►
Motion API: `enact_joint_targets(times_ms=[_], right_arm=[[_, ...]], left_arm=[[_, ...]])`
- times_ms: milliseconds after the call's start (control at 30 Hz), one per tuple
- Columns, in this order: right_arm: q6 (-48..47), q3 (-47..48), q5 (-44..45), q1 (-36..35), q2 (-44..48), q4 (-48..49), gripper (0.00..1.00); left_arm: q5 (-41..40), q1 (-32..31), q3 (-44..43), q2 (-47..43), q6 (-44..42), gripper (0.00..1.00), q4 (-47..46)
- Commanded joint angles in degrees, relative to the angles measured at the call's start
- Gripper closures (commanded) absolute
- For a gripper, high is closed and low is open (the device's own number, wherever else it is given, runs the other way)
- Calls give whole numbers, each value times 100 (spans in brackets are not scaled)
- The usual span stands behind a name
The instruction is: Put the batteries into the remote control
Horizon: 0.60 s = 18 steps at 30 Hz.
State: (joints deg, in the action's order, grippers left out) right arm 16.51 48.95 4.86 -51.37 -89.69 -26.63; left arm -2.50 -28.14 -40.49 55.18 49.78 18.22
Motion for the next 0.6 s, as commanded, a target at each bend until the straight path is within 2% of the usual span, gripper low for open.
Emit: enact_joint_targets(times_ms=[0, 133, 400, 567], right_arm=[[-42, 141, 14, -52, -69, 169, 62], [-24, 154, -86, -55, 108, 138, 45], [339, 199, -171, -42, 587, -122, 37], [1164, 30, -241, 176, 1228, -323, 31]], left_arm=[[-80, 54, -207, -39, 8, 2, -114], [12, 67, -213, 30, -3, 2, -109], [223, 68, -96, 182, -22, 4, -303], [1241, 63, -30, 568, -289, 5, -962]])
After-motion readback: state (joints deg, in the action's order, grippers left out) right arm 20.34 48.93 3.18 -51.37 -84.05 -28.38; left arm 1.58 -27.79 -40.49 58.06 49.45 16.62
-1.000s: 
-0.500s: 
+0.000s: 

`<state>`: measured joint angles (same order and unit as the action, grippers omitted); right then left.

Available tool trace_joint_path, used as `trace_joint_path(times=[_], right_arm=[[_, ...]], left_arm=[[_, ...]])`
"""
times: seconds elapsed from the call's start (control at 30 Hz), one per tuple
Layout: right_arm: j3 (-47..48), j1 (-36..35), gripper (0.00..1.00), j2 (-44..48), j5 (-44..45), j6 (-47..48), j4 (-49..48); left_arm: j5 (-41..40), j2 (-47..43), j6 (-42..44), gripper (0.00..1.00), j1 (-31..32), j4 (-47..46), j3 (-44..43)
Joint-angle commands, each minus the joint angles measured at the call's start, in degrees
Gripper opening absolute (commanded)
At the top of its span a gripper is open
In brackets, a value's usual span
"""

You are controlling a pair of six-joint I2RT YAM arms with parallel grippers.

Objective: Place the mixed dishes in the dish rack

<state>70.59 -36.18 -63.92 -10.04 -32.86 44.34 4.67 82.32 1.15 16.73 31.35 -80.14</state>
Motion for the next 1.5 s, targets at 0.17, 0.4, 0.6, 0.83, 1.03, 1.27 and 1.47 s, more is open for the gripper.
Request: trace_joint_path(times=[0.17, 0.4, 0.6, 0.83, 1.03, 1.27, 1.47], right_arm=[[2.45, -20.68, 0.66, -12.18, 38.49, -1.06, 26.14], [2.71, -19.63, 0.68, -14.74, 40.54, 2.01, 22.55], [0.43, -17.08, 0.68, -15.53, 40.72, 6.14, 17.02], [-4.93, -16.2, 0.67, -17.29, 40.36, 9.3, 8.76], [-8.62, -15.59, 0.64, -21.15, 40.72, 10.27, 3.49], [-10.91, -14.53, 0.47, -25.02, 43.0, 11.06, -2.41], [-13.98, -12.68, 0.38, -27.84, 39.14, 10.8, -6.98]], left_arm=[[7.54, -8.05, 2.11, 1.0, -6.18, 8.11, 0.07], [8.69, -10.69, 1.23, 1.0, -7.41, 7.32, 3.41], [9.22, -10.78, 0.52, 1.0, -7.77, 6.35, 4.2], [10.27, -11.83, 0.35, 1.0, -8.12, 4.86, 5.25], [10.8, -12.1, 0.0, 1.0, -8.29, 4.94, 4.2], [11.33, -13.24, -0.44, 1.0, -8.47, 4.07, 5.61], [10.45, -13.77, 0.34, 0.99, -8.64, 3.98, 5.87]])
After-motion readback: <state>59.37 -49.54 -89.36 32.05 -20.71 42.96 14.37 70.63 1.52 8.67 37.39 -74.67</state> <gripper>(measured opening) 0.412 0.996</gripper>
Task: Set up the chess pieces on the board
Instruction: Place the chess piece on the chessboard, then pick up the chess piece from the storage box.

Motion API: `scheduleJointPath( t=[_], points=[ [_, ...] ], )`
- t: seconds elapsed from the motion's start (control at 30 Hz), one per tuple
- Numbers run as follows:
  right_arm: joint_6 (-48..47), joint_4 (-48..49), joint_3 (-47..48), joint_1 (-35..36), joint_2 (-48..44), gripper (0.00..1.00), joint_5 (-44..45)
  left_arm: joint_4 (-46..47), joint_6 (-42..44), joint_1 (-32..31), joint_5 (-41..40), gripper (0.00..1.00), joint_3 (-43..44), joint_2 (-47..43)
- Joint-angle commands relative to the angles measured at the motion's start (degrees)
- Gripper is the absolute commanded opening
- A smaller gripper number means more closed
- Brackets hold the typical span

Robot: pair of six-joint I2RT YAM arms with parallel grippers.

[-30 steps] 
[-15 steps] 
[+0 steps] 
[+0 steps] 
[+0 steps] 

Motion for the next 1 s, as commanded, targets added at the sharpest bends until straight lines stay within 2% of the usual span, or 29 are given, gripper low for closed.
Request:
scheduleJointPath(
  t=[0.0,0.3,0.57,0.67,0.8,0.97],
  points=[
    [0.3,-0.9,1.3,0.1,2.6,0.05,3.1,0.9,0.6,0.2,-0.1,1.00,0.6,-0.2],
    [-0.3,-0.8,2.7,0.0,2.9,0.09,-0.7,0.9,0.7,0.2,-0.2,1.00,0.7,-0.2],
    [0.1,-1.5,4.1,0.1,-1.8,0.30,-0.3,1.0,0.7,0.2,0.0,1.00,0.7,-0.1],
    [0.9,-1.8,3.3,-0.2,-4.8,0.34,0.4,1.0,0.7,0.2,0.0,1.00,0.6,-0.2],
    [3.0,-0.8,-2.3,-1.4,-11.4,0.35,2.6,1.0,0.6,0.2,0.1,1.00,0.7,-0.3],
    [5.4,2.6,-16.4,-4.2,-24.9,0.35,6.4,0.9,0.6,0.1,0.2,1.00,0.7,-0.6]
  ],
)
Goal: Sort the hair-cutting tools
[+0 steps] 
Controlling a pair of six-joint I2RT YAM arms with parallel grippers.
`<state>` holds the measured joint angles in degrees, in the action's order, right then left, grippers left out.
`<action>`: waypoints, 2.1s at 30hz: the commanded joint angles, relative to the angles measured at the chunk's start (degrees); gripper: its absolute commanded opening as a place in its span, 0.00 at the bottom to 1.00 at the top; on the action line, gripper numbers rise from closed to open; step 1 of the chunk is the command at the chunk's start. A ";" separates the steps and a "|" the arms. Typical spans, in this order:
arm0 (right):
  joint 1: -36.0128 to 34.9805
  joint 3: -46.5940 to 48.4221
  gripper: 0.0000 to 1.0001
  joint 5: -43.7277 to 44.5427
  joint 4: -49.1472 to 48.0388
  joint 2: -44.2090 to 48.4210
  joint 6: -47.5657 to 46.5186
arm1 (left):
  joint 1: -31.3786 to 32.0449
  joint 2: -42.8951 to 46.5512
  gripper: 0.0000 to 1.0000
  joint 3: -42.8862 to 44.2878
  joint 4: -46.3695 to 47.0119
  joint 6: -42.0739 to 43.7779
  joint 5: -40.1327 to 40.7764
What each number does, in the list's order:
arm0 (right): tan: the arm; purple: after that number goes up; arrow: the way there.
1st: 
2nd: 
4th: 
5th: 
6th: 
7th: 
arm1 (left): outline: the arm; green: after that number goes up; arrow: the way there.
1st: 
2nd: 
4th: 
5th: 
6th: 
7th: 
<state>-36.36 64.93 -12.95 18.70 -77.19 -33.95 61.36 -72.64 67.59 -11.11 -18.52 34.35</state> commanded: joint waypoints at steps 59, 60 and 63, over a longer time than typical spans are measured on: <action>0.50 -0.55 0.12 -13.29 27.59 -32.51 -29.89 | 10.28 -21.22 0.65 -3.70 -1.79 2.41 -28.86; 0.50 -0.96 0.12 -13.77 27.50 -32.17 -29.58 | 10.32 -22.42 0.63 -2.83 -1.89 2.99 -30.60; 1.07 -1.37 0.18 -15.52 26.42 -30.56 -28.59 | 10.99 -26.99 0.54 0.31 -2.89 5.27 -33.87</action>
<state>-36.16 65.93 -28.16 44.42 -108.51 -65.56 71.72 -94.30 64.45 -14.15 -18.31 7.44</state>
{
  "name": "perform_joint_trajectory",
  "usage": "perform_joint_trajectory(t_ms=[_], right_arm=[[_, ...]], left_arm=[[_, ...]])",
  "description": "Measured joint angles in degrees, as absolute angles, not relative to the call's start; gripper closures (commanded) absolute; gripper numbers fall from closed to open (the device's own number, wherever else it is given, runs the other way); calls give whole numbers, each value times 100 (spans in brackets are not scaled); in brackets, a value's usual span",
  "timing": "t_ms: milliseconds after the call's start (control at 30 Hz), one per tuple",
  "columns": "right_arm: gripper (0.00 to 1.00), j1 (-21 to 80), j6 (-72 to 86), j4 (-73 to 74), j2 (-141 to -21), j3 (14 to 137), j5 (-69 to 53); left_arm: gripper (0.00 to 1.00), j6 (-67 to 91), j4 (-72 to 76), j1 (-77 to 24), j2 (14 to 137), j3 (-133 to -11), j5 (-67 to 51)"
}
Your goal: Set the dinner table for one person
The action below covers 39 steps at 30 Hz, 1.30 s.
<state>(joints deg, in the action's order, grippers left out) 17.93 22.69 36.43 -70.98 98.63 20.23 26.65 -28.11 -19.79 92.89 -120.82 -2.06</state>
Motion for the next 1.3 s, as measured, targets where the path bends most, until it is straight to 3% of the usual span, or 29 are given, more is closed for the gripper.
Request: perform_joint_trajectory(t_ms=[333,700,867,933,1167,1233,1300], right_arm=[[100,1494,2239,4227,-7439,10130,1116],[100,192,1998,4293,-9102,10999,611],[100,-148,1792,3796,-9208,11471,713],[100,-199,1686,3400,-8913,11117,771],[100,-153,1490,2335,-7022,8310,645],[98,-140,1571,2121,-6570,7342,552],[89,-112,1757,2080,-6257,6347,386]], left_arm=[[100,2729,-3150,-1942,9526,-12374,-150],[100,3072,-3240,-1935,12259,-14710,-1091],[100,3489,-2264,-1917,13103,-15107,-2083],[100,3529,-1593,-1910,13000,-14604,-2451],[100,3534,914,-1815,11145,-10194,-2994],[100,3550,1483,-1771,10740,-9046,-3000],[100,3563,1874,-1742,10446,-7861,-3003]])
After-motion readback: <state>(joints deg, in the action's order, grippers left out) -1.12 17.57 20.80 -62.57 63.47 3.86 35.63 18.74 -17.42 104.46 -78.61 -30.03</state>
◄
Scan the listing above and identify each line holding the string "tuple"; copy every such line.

- times_ms: milliseconds after the call's start (control at 30 Hz), one per tuple
times: seconds elapsed from the call's start (control at 30 Hz), one per tuple
- t: seconds elapsed from the motion's start (control at 30 Hz), one per tuple
  "timing": "t_ms: milliseconds after the call's start (control at 30 Hz), one per tuple",

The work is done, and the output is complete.